Marvels of the Japanese language

W hat marvels do the languages we’ll never know contain, what things would they tell us about ourselves if only we knew how to decipher them?

W hat marvels do the languages we’ll never know contain, what things would they tell us about ourselves if only we knew how to decipher them? Sometimes there are feelings I have that calcify inside me until, years later, a comet of words will set them free like a kiss in a fairytale. What if the words that will give me back to myself are ones I will not even understand?


Those lists of beautiful and supposedly untranslatable words are like too many macaroons at once. I’m not sure such delicate turns of phrase are meant to be gorged that way, instead of being savoured. I encountered one of them, unaccompanied, the other day — and perhaps because it was alone, among lines and not in lists, it arrested me. I mused over it slowly. This was the phrase, from the Japanese language: koi no yokan. The presentiment upon meeting someone that, eventually, you will fall in love with them. But not yet.

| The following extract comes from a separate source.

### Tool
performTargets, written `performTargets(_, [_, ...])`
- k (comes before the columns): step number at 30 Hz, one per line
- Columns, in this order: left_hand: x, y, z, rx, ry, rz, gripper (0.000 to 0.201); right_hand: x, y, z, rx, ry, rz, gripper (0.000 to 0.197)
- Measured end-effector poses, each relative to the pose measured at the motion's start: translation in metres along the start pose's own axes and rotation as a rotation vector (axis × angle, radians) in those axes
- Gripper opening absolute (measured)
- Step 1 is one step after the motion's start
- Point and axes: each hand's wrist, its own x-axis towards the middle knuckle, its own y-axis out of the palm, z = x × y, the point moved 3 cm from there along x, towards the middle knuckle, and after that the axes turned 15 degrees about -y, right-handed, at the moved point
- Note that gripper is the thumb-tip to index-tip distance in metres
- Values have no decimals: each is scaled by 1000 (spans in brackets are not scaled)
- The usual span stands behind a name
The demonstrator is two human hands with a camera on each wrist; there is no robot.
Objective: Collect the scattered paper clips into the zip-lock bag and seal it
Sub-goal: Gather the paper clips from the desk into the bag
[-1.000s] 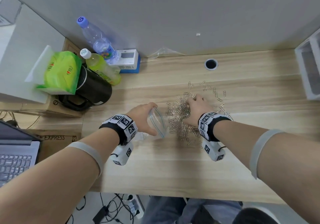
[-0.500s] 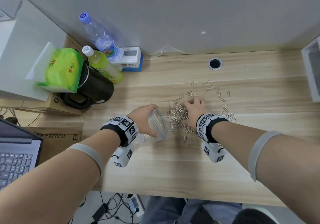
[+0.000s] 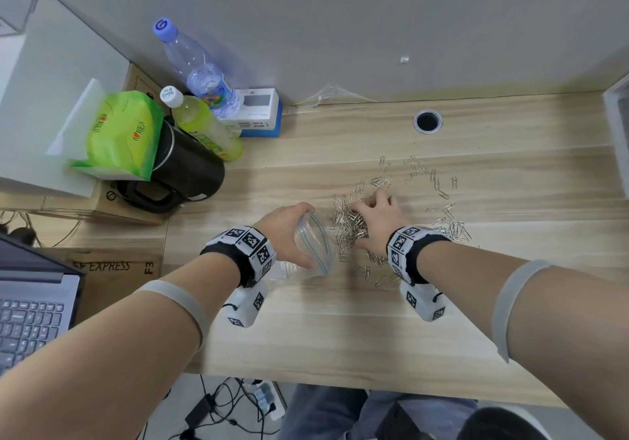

The last time I had that sense, I had held on to the possibility like the fact of the moon: full in rarer moments, obscured in most. Sometimes the probability of love took me far, literally. Sometimes I forgot about it. Once or twice, it ambushed me, and I would find myself bawling, as though a claypot I didn’t know was in my hands was suddenly in shards on the floor. All in all, let me say this: what was never promised but expected to be eventual was more inspiring than disappointing. Perhaps some glimpses of love yet to come, intuitions that hold true for only as long as morning dew on a leaf, are meant only to do that much.


The last time I really loved someone, I didn’t have a clue that it would come to pass for the year and a half in which I had known him peripherally, before he suddenly came into view like an aperture of sight or imagination had been adjusted. I never saw it coming, and sifting through memory later, I was humbled by the intricacy of life’s convolutions, how something only a short distance away had never shimmered at me with sweet allusion, or cast its spectral foreshadow. 


Although here’s what I suspect and may never be told the truth about: he knew before I did. He’d had that presentiment, and if he had known the Japanese words, he may have known what to call it.
There are other words now to fill the gap that cannot be bridged. I know some of them. Others hover outside my comprehension.


Mulling over koi no yokan, I remembered that where that early recognition had caused me pain had actually always been only in platonic friendships. Their loss scars me far deeper than amorous disillusionment. I’ve matured into a tendency to see romance as transient in ways that I refuse to presume, even now, of friendship. I spent all of this year recovering from two friendships that failed my faith in them.


Again, and always, another Japanese word: kintsugi. The art of fixing what’s broken with gold, which hides neither its beauty nor the reason for its need.